“Reggio Emilia, via Magenta sul Lungo Crostolo. A 86 anni dorme su una panchina e noi accogliamo i clandestini”
Grazie a un nostro lettore possiamo correggere un’analisi pubblicata ieri, 18 settembre, su un’immagine pubblicata su Facebook.
86 anni via Magenta sul Lungo Crostolo… Reggio Emilia dorme su una panchina… accoglienza a clandestini… italiani a calci in c…
Parlavamo di indigenti web a caccia di click, e non possiamo che confermare l’appellativo dal momento che si sfrutta la tragedia di un uomo per arringare le folle contro i flussi migratori. Avevamo usato il tag “nessuna fonte” perché non veniva offerto alcun riscontro sull’uomo fotografato e messo sul piatto come Asso per giocare la carta dell’indignazione sulla sua pelle.
Tuttavia i nostri lettori (che ringraziamo) ci fanno notare che la storia dell’uomo è vera ed è riportata sulla stampa locale. Reggio Online, infatti, ci racconta la storia di un signore 80enne che dal 30 maggio ha subito lo sfratto dall’abitazione nella quale abitava da diversi anni.
Da quel giorno l’uomo vive su una panchina di via Venturi, una laterale di viale Magenta, che è poco distante dall’abitazione che ha dovuto lasciare. L’articolo presenta il caso:
[Vive su una panchina] al 30 maggio scorso, dopo essere stato sfrattato dall’abitazione nella quale ha vissuto per decenni. È seguito da tempo dai servizi sociali, ma rifiuta ogni aiuto.
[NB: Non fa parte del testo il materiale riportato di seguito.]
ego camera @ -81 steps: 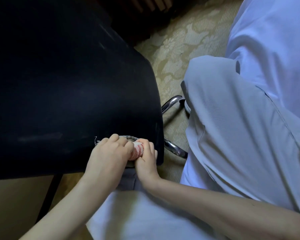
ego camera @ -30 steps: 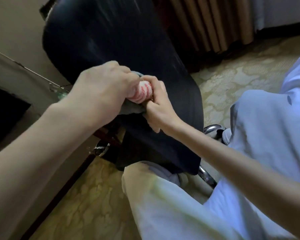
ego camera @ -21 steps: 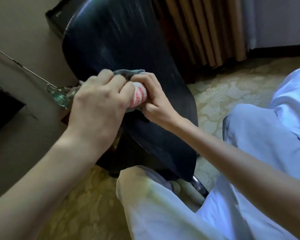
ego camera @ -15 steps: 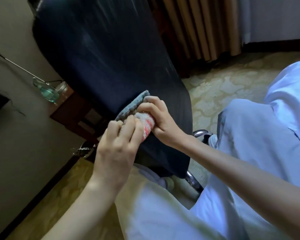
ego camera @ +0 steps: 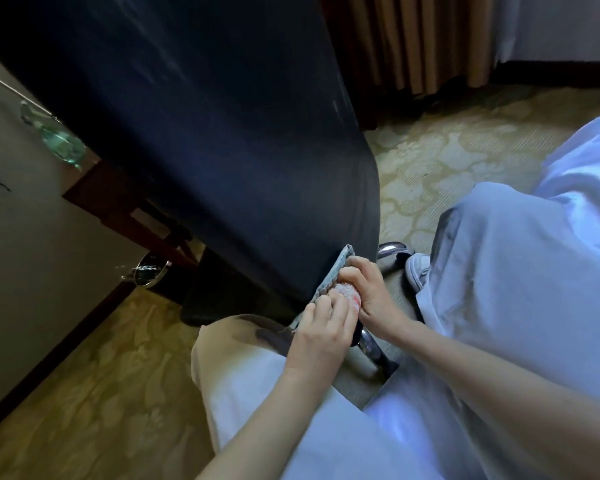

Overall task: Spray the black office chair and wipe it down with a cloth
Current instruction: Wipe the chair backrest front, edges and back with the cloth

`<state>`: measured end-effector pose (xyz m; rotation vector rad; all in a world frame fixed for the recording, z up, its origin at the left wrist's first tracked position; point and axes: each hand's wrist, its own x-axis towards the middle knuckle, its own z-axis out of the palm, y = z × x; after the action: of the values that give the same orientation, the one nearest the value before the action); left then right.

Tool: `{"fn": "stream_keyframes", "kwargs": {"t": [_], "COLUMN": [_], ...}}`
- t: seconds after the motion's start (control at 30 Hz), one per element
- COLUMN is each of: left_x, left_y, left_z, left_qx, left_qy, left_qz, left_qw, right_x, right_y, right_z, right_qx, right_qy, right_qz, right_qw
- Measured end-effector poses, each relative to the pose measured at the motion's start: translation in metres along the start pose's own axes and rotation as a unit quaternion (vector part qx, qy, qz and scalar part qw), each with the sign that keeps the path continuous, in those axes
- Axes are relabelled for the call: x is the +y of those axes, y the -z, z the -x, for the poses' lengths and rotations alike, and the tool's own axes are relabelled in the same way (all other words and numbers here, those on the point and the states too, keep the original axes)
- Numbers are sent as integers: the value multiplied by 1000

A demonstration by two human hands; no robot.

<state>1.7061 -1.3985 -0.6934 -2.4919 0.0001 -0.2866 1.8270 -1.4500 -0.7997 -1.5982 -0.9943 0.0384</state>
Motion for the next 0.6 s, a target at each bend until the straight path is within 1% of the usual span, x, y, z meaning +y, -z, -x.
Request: {"fn": "stream_keyframes", "kwargs": {"t": [0.1,0.2,0.3,0.4,0.53,0.6], "left_x": [8,1,-16,-42,-91,-114], "left_y": [-7,0,24,69,140,171], "left_z": [4,2,0,-3,-13,-22], "left_qx": [-2,28,82,125,190,221], "left_qy": [10,10,34,66,101,120], "left_qz": [9,31,43,35,-1,-1], "left_qw": [1000,999,995,989,977,968], "right_x": [3,-4,-29,-77,-156,-193], "right_y": [1,5,10,26,57,74], "right_z": [3,-4,-18,-45,-98,-126], "right_qx": [-24,-33,-3,42,108,133], "right_qy": [4,15,50,117,210,251], "right_qz": [34,44,27,8,-12,-8], "right_qw": [999,998,998,992,972,959]}}
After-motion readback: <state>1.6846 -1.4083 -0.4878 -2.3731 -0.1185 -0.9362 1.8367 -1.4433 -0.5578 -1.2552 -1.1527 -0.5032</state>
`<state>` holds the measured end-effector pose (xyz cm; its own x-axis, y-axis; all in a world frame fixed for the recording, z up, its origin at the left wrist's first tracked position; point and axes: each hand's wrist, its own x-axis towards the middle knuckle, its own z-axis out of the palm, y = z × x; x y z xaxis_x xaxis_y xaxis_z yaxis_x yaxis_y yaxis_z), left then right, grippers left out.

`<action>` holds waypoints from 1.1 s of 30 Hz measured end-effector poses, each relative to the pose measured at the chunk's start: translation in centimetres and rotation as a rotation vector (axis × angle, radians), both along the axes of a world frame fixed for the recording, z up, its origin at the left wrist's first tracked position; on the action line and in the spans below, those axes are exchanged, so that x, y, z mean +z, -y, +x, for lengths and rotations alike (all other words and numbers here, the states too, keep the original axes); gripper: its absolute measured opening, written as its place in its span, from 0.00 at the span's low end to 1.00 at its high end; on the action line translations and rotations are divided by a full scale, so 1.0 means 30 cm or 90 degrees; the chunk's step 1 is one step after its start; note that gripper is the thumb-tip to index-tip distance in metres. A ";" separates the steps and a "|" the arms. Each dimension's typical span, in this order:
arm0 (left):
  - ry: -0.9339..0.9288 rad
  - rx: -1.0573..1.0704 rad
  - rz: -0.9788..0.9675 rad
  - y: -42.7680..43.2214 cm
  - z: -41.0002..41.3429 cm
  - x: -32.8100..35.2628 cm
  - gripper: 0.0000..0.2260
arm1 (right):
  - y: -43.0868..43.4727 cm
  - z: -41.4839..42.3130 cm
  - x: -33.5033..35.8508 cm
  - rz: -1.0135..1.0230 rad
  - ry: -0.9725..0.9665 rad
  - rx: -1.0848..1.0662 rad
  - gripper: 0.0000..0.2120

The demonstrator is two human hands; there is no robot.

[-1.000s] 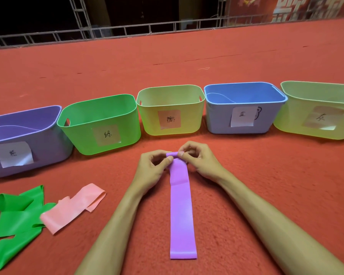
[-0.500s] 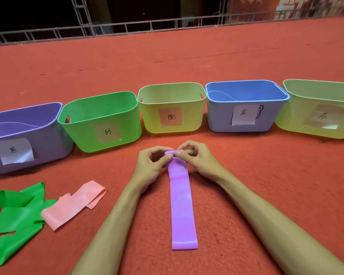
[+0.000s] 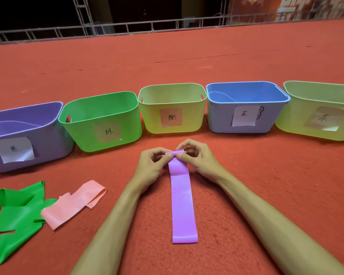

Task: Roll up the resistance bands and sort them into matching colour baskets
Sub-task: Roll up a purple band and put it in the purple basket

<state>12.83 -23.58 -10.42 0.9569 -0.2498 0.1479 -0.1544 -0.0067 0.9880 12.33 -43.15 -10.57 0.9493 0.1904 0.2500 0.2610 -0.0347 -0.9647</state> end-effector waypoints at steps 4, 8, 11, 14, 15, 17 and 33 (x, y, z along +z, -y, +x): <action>0.022 -0.003 -0.017 -0.005 -0.007 0.009 0.04 | -0.013 -0.001 0.000 0.002 -0.042 -0.005 0.10; 0.012 -0.001 -0.038 -0.003 -0.011 0.011 0.06 | -0.014 -0.003 0.004 0.012 -0.053 -0.006 0.07; 0.000 0.008 -0.042 0.001 -0.007 0.015 0.07 | -0.006 -0.006 0.015 0.025 -0.044 0.006 0.06; 0.014 0.015 -0.002 0.006 0.005 0.009 0.05 | -0.002 -0.008 0.023 0.017 -0.038 0.011 0.04; 0.008 0.015 0.000 0.008 0.004 0.008 0.05 | -0.001 -0.009 0.023 0.016 -0.034 0.013 0.05; -0.003 0.015 -0.011 0.007 0.002 0.006 0.06 | 0.001 -0.005 0.019 0.014 -0.025 0.018 0.06; 0.028 0.017 0.022 -0.006 0.003 0.011 0.13 | -0.005 0.007 0.003 -0.009 -0.010 -0.027 0.05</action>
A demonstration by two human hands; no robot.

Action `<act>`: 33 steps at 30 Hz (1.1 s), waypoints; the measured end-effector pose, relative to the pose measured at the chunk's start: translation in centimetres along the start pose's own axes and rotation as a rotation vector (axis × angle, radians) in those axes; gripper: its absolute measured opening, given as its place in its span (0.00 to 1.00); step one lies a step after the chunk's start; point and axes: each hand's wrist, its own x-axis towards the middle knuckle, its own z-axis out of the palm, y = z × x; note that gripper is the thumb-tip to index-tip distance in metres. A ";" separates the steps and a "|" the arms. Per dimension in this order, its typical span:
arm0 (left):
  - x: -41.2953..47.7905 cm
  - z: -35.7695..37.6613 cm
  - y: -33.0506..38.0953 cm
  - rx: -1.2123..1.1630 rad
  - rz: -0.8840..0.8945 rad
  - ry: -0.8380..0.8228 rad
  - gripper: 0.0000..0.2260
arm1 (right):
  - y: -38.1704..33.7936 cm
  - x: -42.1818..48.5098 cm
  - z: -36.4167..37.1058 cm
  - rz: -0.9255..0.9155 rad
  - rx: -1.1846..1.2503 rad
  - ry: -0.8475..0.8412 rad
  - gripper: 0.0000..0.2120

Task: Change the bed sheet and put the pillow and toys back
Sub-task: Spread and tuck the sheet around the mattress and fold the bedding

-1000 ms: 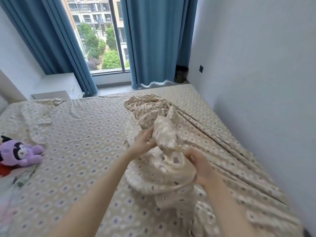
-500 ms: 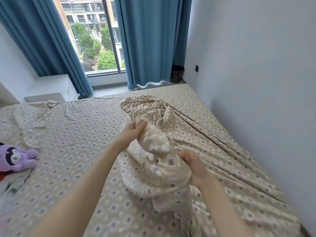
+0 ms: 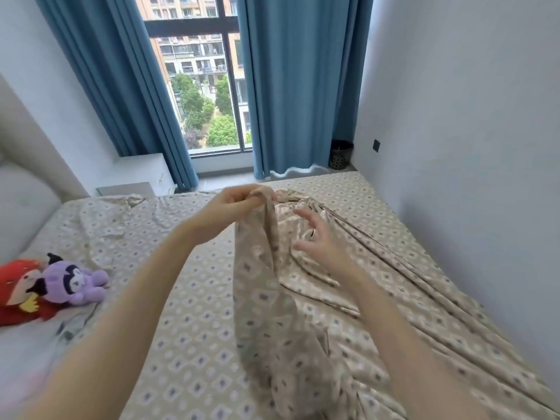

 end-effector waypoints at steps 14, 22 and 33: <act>-2.4 -2.4 -1.6 0.441 -0.026 0.267 0.08 | -1.1 1.9 1.1 -0.185 -0.028 0.010 0.15; -2.0 -1.3 -2.1 0.456 0.130 0.350 0.21 | -1.9 0.5 -0.6 0.423 0.239 -0.472 0.08; -2.7 -5.5 -6.2 0.363 0.370 0.165 0.17 | -1.4 -1.6 5.0 0.763 0.286 -0.399 0.41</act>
Con l’ausilio dei famigliari, ora si cerca una mediazione.
L’uomo, V., è nato a Marsala (TP) e vive a Reggio Emilia da 40 anni, dove ha lavorato come manovale e muratore. Dopo lo sfratto i servizi sociali gli hanno offerto un posto in una residenza protetta, ma l’uomo non vuole allontanarsi da quella zona così vicina alla casa che ha lasciato. I famigliari e i servizi stanno intensificando gli sforzi una mediazione con l’anziano per trovare la soluzione più vicina alle sue esigenze.
È dunque vero che un uomo, a Reggio Emilia, viva in una panchina dopo aver ricevuto lo sfratto dalla sua casa. L’anziano, finora, ha rifiutato le soluzioni offerte dai servizi sociali, che comunque si stanno impegnando insieme ai famigliari per trovare una sistemazione. I clandestini, dunque, non c’entrano: l’uomo sta rifiutando un aiuto, ma i servizi non vogliono demordere.